Healing in Humor

Girls weekend in Atlanta!
Onward, together.

The moving truck is packed from floor to ceiling and front to back, leaving only enough space for my thoughts to weave in and out as I grapple with the uncertainty of this decision.

The looming potential diagnosis suddenly at the precipice of every thought, ready to take hold of my life. Am I really about to move across the country to a city where I have no family, no community, as I’m being diagnosed with cancer? And if this is my new reality, how do I even begin to prepare for how to manage this?

I take a step back, surveying the moving truck, the empty house, then back to the truck – a bittersweet ache in my chest. Boxes labeled “books”, “girl’s room”, and “fragile” jostle against each other, their contents a chaotic mix of four lives lived across two states and eight cities, both memories and necessities. This is the move we’ve been so excited about for so long, and I’m about to leave my entire family at a time when I will need them the most.

The excitement rushes away from my chest. Like the sentinel lymph nodes that drain a tumor, cancer drains the very essence of life. I’m no longer excited. I’m terrified and uncertain.

It’s evening and as the sun dips low on the horizon I close my eyes for a moment, grateful for what the last two and half years in North Carolina have provided – a closeness with my family, bottomless mimosas and drag shows with my sisters, many Sunday brunch’s with my parents, the ability to be there for my dad who’s been living with cancer for 16 years, cuppa after cuppa with my mom. The house is quiet, hollow and empty, but I can hear the neighborhood kids running and laughing. I’m struck again by the magnitude of all we’re leaving behind.

My village

With a deep breath, I climb into the passenger’s seat of the moving truck. As we begin to drive, I hold back the tears of uncertainty, wondering whether I’m running toward something new or away from the fear that has suddenly consumed me like a noisy fog. What if this move is a mistake? I’ve seen what cancer can do to people, to my dad, and I’ve seen the village of support that lifts people up during that time. I’m leaving my village, and I have no idea how I’ll survive.

As the miles start to pass, I try to remind myself that I’m not alone. I think about our first stop and call my “Aunt” Mary in Atlanta to ask if we can stay with her for the night. My mom and Mary have been best friends since middle school and her family has always felt more like our own. The request is really just a formality; I know she’ll say “ Of course, baby!” Mary is in the middle of her own battle against breast cancer and when I left the radiologist’s office a couple of days earlier, she was the first person I called. I needed to talk with someone who had heard these words before, who had felt what I felt. I needed to know how the hell I was going to deal with this. But most of all, I needed someone who would give me straight-up – no bull shit answers. Mary delivers on the no bullshit every time.

When we arrived at her house a little after midnight, she rushed down the stairs to answer the door after hearing the dogs barking. In true Mary fashion, she hadn’t told her husband we were coming so he’s yelling “Who is it?!”

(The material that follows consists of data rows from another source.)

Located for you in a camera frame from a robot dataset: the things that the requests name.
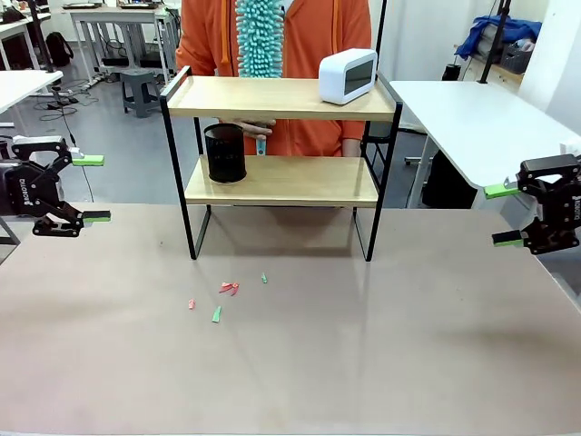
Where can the teal chenille duster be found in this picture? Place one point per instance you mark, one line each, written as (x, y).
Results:
(261, 41)

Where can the person's right hand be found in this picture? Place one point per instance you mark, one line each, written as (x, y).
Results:
(259, 129)

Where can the person's left hand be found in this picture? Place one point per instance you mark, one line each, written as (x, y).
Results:
(352, 147)

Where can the black mesh pen holder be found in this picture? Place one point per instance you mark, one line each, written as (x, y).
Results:
(225, 154)

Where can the white digital clock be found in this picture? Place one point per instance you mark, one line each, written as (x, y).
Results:
(347, 75)

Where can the blue cloth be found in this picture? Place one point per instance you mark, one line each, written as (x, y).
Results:
(495, 32)

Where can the black stand pole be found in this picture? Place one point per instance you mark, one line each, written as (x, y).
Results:
(40, 32)
(495, 36)

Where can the red paper scrap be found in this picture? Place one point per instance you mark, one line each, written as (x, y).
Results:
(229, 288)

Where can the black bin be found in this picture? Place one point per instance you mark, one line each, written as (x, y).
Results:
(447, 181)

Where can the person in orange hoodie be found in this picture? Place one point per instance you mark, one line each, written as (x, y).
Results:
(313, 41)

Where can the pink paper scrap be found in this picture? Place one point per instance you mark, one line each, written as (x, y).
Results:
(192, 304)

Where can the wooden shelf black frame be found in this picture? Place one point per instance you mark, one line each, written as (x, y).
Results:
(281, 97)

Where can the grey metal desk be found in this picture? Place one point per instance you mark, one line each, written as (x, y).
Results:
(118, 13)

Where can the long green paper scrap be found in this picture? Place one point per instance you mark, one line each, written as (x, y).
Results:
(216, 315)

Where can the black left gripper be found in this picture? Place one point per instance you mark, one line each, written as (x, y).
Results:
(22, 186)

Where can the grey plastic stool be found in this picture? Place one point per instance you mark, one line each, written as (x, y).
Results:
(140, 86)

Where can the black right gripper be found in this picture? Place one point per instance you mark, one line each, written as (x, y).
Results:
(565, 204)

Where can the thin black pole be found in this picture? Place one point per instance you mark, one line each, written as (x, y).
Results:
(380, 27)

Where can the large white table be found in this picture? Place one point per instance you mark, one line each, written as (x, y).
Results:
(476, 118)

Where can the small white table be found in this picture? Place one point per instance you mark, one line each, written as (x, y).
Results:
(22, 84)

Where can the grey plastic crate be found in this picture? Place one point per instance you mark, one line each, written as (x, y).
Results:
(517, 56)

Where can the small green paper scrap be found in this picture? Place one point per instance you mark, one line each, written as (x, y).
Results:
(264, 278)

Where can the white power strip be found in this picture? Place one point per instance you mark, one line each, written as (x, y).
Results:
(102, 82)

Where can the black backpack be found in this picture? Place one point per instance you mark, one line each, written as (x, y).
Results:
(59, 50)

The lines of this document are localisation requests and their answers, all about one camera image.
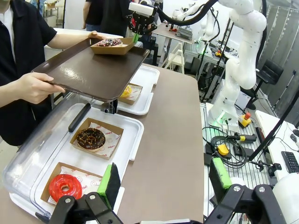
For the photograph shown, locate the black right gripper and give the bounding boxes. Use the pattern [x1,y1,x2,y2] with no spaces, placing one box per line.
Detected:
[127,14,157,44]

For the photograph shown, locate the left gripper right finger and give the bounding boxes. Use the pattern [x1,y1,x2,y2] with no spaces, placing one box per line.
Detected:
[204,157,287,224]

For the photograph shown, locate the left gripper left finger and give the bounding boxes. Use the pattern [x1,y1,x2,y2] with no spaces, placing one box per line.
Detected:
[48,162,124,224]

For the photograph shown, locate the paper liner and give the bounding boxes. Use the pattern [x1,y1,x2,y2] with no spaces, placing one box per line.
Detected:
[127,85,142,101]
[73,122,122,157]
[60,166,103,194]

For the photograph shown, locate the chocolate donut with coloured sprinkles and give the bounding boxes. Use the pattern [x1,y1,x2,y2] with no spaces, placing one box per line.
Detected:
[97,38,123,47]

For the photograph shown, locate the red glazed donut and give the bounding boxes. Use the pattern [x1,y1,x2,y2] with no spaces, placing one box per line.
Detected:
[48,174,83,203]
[40,162,110,206]

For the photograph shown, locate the dark brown serving tray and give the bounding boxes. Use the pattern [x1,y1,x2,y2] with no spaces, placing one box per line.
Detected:
[31,37,151,103]

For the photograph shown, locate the person's right forearm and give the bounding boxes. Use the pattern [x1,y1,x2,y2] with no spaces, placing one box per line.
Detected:
[0,78,23,109]

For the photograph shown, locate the person's left forearm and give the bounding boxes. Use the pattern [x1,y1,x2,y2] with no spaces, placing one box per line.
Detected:
[46,32,91,50]

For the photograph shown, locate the paper liner under chocolate donut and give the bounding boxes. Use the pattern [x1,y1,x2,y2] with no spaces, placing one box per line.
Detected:
[73,122,122,157]

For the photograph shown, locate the person dressed in black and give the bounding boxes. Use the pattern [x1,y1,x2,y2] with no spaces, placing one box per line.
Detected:
[83,0,131,38]

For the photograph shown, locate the chocolate donut with nut crumbs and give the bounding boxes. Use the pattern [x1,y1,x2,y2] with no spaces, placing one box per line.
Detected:
[76,127,106,150]

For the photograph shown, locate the paper liner under yellow donut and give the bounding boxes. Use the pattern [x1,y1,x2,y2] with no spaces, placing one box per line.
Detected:
[127,85,142,101]

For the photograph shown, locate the yellow glazed donut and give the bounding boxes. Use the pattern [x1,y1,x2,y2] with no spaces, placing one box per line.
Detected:
[117,83,143,105]
[120,85,133,98]

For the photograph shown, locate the person in black shirt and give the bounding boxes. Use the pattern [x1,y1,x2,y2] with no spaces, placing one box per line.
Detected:
[0,0,58,147]

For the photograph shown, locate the person's left hand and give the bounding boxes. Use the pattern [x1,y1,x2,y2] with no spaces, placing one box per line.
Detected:
[87,31,107,41]

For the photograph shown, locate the person's right hand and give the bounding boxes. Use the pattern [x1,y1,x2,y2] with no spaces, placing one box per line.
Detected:
[16,72,66,105]

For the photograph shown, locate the yellow black pendant device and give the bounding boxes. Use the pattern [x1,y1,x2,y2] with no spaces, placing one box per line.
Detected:
[217,144,232,156]

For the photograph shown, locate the aluminium slat platform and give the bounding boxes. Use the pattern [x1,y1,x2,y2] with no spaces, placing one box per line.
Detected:
[200,102,281,224]

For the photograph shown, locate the white step stool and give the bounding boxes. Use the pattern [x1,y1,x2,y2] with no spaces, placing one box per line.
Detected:
[162,43,185,74]

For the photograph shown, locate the white display tray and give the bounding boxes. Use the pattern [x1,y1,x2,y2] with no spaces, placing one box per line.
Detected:
[116,65,161,116]
[9,102,145,219]

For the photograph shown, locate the yellow red emergency stop button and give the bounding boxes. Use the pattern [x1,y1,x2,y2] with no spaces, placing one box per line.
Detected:
[238,112,252,128]

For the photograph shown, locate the white desk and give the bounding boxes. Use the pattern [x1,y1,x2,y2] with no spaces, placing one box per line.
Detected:
[254,109,299,182]

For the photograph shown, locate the black slanted pole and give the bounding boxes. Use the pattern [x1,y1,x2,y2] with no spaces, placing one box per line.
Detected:
[249,93,299,161]

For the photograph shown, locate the black keyboard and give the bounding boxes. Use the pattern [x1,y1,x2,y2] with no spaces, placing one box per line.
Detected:
[281,151,299,174]

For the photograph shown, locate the black office chair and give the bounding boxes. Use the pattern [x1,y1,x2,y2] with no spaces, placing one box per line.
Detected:
[242,59,285,110]

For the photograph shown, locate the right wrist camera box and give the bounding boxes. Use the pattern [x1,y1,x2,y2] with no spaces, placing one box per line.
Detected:
[128,1,157,16]

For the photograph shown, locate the coiled black cable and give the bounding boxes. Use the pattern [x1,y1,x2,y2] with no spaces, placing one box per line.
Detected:
[202,127,249,169]

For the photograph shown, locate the black arm cable sleeve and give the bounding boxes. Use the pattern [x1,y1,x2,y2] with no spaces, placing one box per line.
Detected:
[156,0,220,27]

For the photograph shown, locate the black yellow enabling handle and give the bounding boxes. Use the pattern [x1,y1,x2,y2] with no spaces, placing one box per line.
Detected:
[228,133,257,143]

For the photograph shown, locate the clear lid with black handle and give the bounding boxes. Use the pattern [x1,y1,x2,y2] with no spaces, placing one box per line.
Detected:
[2,92,119,220]

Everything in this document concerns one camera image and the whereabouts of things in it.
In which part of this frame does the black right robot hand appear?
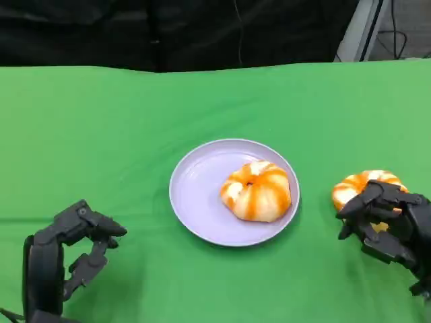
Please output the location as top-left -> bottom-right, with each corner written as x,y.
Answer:
335,180 -> 431,282

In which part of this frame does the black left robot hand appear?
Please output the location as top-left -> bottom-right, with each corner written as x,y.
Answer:
22,199 -> 128,316

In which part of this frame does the orange white toy bread roll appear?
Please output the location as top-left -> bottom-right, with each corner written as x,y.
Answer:
331,170 -> 409,233
220,160 -> 292,223

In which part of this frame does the lilac plate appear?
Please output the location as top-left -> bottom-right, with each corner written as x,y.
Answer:
168,138 -> 300,248

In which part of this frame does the green table cloth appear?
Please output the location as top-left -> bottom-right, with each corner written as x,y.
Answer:
0,59 -> 431,323

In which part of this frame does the black backdrop curtain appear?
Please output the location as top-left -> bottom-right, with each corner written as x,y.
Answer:
0,0 -> 360,73

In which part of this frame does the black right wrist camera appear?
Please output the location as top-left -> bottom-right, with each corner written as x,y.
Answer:
409,281 -> 431,297

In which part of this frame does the black looped cable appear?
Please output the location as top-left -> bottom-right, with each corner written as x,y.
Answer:
376,0 -> 409,61

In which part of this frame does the grey metal frame post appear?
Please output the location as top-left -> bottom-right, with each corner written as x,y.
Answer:
333,0 -> 395,63

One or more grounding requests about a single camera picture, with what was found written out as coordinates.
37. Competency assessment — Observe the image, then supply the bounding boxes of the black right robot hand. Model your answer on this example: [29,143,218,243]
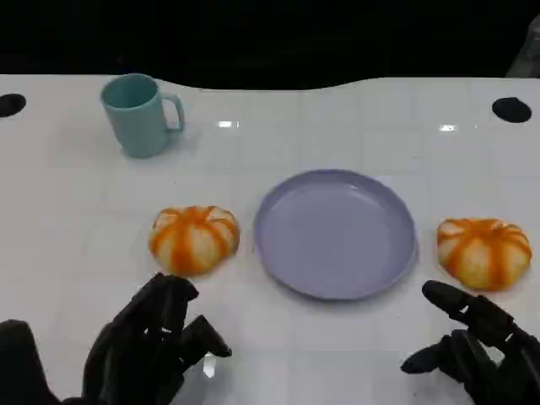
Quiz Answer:
[400,280,540,405]

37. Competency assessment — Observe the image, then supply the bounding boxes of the pale green mug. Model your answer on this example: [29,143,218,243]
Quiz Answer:
[100,73,186,159]

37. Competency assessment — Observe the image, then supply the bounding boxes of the orange and white bread roll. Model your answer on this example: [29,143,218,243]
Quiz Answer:
[148,205,240,278]
[436,217,532,291]

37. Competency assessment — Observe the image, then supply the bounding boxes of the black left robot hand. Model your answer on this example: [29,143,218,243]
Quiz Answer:
[82,272,233,405]

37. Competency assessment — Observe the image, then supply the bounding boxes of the black table cable grommet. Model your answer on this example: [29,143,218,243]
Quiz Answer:
[0,93,27,118]
[491,96,532,124]

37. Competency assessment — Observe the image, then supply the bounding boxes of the lilac plate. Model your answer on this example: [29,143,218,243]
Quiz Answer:
[252,168,419,301]

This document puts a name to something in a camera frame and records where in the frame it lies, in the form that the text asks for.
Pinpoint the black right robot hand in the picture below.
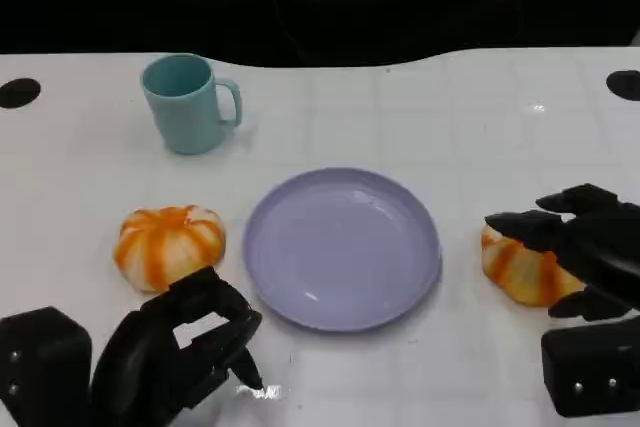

A few weeks earlier my mom and sisters and I flew down to Atlanta to spend a girl’s weekend with Mary. It was a joyful weekend, filled with food, laughter, and conversations about the wonders and challenges of relationships, the beauty and darkness of the world, and, of course, breast cancer. Mary showed us her scars, talked about the side effects of chemo, her hair beginning to fall out, and the looming possibility of lymphedema. Despite the turmoil cancer causes, it was a healing weekend – one that, at the time, I didn’t even realize I needed. Mary has a way of handling life without much worry and always with a wonderful, sometimes dark, sometimes offensive sense of humor. It’s my favorite thing about her and she is good medicine whenever she’s around.

Shortly after arriving at her house on the first night of our drive, we began talking about my mammogram. I was desperate to talk to her, to somehow make sense of this not-normal thing that was happening to me. I started the conversation by asking Frank if Mary told him about my mammogram. He nodded, and Mary immediately chimed in, “Poor thing. You come to visit a few weeks ago and suddenly have to ask yourself, Is this shit contagious?” We hadn’t been there for more than three minutes and she already had me crying in laughter. It was exactly what I needed.

In that moment, I remember thinking, “This is what finding healing in cancer looks like. I CAN do this.”